Medical Debt in the U.S. Credit Landscape

Medical debt remains a defining feature of the U.S. consumer credit system.

Throughout the 2025 legislative cycle and into 2026, medical debt collection has continued to draw significant attention from policymakers at both the state and federal levels. States across the country have introduced or advanced legislation addressing how medical debt is billed, collected, and reported, reflecting sustained interest in regulating healthcare-related financial obligations within consumer protection, healthcare, and credit reporting frameworks.

At the federal level, recent actions under the Trump administration have reshaped the policy landscape. In late 2025 and early 2026, the administration reversed Biden-era initiatives that would have removed most medical debt from consumer credit reports. Through regulatory action and litigation positions taken by the Consumer Financial Protection Bureau, the administration has asserted that federal credit reporting law may preempt state laws restricting the reporting of medical debt. These developments have introduced legal uncertainty for existing and proposed state bans, even as states continue to pursue their own reforms.

Despite this federal shift, states remain active in regulating medical debt, particularly credit reporting practices. Many have enacted or proposed laws that prohibit reporting altogether or impose conditions before reporting may occur, such as extended billing and dispute periods or limits on the types of medical debt that may be reported.

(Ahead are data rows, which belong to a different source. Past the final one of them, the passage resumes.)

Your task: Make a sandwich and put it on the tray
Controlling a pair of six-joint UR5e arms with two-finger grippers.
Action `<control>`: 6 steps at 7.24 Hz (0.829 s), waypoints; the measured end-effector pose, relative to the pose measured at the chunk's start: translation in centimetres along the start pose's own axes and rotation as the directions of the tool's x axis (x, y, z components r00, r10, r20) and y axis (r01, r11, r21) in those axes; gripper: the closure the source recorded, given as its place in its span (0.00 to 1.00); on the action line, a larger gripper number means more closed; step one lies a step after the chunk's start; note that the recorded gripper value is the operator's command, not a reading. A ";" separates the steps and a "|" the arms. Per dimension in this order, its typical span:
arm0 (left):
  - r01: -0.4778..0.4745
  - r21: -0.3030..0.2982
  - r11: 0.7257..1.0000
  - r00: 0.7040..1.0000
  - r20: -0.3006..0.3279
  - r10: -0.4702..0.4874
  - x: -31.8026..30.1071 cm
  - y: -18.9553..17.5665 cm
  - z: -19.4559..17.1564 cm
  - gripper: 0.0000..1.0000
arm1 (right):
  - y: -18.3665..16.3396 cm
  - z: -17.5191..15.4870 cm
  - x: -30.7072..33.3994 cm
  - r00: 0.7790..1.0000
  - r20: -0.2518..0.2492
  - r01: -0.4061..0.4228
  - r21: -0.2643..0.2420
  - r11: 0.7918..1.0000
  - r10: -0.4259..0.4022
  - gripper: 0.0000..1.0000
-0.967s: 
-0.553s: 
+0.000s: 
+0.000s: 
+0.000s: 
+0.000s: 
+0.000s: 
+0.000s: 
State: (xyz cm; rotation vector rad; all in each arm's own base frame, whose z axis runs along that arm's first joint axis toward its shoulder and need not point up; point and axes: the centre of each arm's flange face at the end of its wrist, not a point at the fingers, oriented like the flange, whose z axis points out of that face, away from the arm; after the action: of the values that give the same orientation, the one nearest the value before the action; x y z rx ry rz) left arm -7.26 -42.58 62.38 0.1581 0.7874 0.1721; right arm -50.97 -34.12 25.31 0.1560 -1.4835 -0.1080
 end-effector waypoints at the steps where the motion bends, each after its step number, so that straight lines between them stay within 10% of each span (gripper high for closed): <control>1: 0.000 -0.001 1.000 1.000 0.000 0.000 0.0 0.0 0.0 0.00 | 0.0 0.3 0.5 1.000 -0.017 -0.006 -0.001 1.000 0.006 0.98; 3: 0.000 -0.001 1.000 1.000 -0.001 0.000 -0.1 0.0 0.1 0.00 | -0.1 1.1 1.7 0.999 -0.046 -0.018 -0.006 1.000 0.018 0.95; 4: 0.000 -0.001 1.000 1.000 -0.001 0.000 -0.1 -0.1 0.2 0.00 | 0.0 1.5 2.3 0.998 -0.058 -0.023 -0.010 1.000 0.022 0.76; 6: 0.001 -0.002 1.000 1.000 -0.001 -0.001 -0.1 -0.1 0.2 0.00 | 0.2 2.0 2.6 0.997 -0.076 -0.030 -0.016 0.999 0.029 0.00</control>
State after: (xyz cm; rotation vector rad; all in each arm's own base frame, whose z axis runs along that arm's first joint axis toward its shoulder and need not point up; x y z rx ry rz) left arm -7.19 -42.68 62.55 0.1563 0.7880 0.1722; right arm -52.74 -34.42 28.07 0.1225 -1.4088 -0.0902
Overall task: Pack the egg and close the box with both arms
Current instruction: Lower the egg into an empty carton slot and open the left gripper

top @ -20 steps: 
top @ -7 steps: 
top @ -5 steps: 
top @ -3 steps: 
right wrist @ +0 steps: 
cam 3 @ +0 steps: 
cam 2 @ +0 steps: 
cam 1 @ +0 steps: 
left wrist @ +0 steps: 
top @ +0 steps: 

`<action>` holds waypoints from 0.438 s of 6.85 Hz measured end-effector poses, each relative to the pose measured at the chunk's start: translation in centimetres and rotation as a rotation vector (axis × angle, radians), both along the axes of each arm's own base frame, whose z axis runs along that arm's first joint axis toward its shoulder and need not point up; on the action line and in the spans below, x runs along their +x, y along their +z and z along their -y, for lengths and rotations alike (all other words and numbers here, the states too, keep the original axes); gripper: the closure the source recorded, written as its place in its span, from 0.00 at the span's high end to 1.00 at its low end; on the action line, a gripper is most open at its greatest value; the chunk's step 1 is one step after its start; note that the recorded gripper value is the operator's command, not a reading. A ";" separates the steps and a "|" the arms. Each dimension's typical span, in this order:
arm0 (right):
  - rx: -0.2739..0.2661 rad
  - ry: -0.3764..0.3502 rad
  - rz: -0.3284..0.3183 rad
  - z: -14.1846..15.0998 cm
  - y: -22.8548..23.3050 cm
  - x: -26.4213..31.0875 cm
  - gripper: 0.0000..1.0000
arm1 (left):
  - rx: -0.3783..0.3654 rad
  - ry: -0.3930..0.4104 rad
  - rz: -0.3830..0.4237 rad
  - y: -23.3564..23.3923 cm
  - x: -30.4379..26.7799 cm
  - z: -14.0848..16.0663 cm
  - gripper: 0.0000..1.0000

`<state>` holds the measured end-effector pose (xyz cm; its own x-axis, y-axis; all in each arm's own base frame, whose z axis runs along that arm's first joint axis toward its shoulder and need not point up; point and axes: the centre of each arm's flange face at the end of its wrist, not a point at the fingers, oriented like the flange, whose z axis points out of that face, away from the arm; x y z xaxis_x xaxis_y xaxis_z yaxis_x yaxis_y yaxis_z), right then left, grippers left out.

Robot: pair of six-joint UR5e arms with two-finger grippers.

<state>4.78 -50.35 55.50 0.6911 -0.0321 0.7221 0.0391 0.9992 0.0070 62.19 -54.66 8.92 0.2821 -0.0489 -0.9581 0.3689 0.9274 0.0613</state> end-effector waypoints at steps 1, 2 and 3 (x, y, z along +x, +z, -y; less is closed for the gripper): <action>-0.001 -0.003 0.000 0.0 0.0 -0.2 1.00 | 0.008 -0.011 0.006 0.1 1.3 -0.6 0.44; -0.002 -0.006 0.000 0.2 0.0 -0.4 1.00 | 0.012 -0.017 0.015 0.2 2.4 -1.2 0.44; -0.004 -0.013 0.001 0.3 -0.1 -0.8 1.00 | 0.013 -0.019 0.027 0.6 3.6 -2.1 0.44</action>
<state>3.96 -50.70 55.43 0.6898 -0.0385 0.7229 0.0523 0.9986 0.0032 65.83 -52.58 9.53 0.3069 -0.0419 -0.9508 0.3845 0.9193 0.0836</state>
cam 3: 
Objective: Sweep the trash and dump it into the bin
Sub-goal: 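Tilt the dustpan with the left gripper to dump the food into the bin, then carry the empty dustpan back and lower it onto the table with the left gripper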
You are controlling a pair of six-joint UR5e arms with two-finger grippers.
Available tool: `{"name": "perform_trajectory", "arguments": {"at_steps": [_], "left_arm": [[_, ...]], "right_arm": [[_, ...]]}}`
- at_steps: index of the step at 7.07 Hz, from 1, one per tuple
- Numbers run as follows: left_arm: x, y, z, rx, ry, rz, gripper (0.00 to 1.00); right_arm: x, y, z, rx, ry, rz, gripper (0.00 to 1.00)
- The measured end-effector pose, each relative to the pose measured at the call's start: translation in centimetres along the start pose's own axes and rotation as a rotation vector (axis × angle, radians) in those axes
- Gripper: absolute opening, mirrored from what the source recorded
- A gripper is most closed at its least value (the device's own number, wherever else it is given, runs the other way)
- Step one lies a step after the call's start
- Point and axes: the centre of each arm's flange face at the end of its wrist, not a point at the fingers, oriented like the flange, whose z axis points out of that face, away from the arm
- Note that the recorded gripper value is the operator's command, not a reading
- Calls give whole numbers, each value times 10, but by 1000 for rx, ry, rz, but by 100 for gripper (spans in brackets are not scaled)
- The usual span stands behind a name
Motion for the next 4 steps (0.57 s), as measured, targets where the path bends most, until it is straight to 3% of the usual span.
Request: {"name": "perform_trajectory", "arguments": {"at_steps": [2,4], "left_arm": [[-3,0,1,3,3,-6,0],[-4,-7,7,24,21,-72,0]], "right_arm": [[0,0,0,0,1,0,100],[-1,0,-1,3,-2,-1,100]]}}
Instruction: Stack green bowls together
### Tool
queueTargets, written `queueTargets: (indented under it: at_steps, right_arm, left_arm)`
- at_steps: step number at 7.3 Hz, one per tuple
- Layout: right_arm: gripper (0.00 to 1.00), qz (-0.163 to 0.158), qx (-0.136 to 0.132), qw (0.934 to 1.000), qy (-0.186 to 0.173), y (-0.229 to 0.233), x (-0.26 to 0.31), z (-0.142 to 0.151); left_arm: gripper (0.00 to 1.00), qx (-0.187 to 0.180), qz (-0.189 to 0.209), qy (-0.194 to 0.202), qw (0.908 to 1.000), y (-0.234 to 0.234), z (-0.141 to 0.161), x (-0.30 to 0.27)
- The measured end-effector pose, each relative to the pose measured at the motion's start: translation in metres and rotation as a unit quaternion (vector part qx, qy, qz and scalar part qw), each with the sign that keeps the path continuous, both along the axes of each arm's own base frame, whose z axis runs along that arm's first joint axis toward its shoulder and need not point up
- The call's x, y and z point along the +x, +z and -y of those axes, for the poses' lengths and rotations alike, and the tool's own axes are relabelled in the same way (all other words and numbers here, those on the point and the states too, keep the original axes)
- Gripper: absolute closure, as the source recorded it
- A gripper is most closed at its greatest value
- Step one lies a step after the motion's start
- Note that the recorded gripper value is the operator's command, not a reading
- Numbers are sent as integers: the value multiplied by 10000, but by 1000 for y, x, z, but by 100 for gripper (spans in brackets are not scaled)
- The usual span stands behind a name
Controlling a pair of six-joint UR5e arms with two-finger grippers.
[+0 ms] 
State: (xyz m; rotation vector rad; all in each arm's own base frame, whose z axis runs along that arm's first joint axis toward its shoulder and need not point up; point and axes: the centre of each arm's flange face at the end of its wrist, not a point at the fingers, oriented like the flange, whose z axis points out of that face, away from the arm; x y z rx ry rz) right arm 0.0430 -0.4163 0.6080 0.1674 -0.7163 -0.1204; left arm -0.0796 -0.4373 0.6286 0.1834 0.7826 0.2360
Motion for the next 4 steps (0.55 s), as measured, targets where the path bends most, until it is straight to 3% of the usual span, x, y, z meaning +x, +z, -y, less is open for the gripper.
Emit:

Other prominent legislative trends include efforts to:

  • Expand billing clarity, notice requirements, and pricing transparency;
  • Extend timelines before medical accounts may be referred to collections; and
  • Require payment plans and financial assistance screenings prior to collection activity.

In addition, several states are pursuing medical debt relief initiatives that use public funds or pilot programs to purchase and retire qualifying medical debt. While these programs vary by jurisdiction, they signal growing interest in reducing existing medical debt burdens rather than focusing solely on future collection practices.

Recently introduced D.C. B26-0438 reflects these national trends. The bill addresses both upstream drivers of medical debt – such as pricing standards, transparency, and financial assistance eligibility – and downstream practices related to collections and credit reporting, while incorporating explicit enforcement mechanisms. If enacted, it could significantly affect provider billing, assistance determinations, and collection operations.

Why It Matters for the Industry: 

  • Credit reporting restrictions and federal preemption uncertainty complicate compliance for furnishers and credit bureaus operating across state lines.
  • Expanded financial assistance and transparency requirements may require operational changes for providers, billing vendors, and compliance teams.
  • New limits on collection activity, including restrictions on lawsuits, liens, and garnishment, could alter revenue cycle strategies.
  • Standardized income thresholds and good-faith estimate requirements reflect a continued shift toward more consumer-centric pricing expectations.

Together, evolving state legislation and federal retrenchment underscore a fragmented and dynamic medical debt policy environment with significant implications for healthcare providers, debt collectors, credit reporting agencies and the broader consumer credit ecosystem. FOCUS will continue to monitor developments on medical debt in the credit landscape in state legislatures across the country.